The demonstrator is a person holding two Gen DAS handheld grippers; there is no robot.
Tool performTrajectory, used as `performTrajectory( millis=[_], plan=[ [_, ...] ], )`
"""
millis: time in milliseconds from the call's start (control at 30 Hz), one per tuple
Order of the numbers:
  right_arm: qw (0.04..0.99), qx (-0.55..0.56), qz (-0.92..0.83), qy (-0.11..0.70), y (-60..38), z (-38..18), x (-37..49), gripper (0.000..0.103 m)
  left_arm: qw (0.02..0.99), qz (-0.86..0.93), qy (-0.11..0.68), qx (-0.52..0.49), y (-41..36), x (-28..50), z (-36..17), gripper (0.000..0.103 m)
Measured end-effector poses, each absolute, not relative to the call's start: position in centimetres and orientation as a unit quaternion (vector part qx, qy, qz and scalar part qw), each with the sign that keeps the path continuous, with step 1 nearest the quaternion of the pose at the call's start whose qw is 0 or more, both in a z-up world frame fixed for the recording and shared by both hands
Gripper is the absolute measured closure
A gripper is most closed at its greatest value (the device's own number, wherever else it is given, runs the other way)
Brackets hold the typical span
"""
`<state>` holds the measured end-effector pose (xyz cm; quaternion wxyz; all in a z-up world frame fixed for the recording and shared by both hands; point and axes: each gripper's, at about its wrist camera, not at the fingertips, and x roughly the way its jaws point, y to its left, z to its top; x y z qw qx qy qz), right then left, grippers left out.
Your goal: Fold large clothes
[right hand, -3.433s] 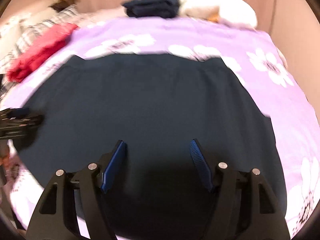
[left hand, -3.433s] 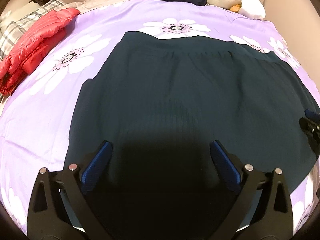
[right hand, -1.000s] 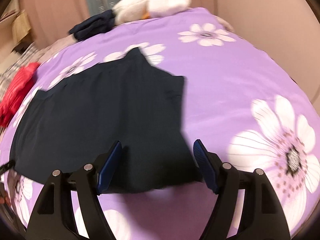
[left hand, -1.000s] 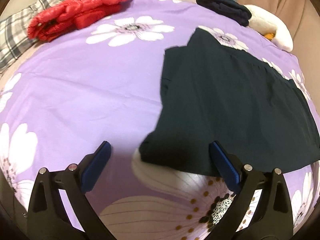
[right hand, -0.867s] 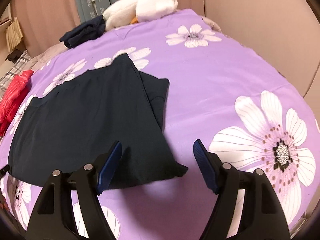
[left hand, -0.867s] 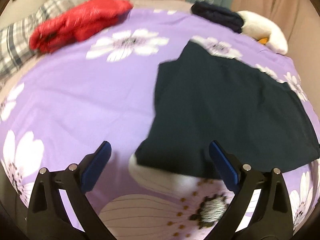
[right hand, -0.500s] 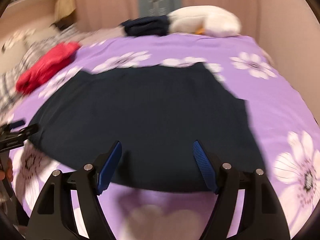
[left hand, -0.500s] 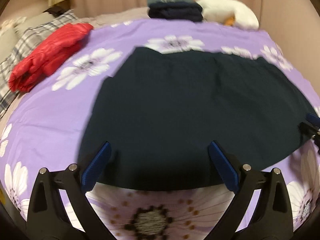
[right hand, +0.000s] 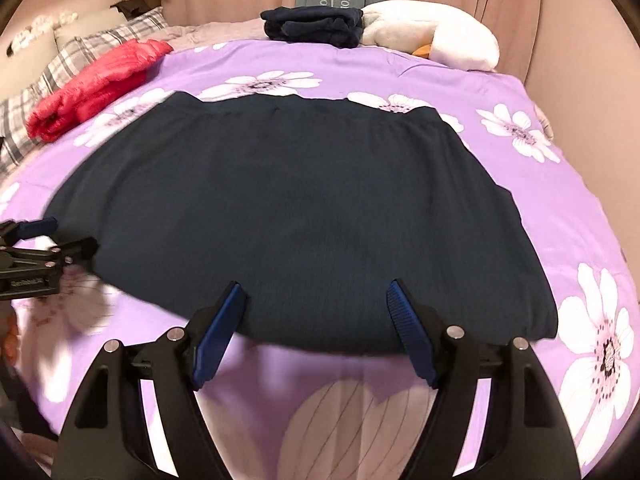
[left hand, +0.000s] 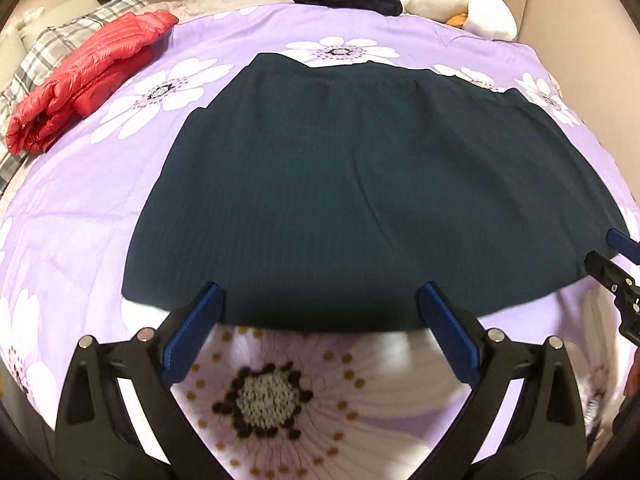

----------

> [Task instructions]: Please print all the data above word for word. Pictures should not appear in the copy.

> [Answer box]:
The demonstrator is a person holding two Gen DAS handheld grippers; there is no robot.
Tool performTrajectory, used as `performTrajectory( millis=[_], plan=[ [_, ...] ], )`
"""
millis: time in milliseconds from the call's start (control at 30 Hz), one per tuple
Order of the numbers:
  right_arm: qw (0.04..0.99), qx (-0.55..0.56), qz (-0.92..0.83), qy (-0.11..0.70), y (-60..38), z (-38..18), x (-37..49), gripper (0.000..0.103 m)
  left_arm: qw (0.02..0.99), qz (-0.86..0.93), qy (-0.11..0.68), qx (-0.52..0.49), y (-41..36), x (-28..50), z (-36..17), gripper (0.000..0.103 m)
Measured end-effector poses, each absolute, not relative to the call's start: position in centimetres and orientation as a unit quaternion (vector part qx, qy, qz and scalar part qw), each with the sign that keeps the path continuous, with step 1 nearest the quaternion of the pose at the call's start whose qw is 0 or more, both in a z-up world frame fixed for the recording and shared by both hands
Gripper is the absolute measured closure
A gripper is most closed at its greatest value (the device's own number, wherever else it is given, runs the other way)
Brackets hold the typical span
"""
`<state>` holds the measured end-effector pose (xyz cm; quaternion wxyz; all in a z-up world frame fixed for the recording and shared by both hands; point and axes: each gripper's, at about its wrist camera, not at the fingertips, and x roughly the way its jaws point, y to its left, z to its top; x y z qw qx qy qz), right then left, grippers left out.
Your goal: Fold large clothes
[right hand, -3.433s] 
[left hand, -3.433s] 
[right hand, -1.000s] 
[left hand, -1.000s] 
[right hand, -0.867s] 
[left hand, -0.867s] 
[right hand, -0.500s] 
[left hand, -0.500s] 
[right hand, +0.000s] 
[left hand, +0.000s] 

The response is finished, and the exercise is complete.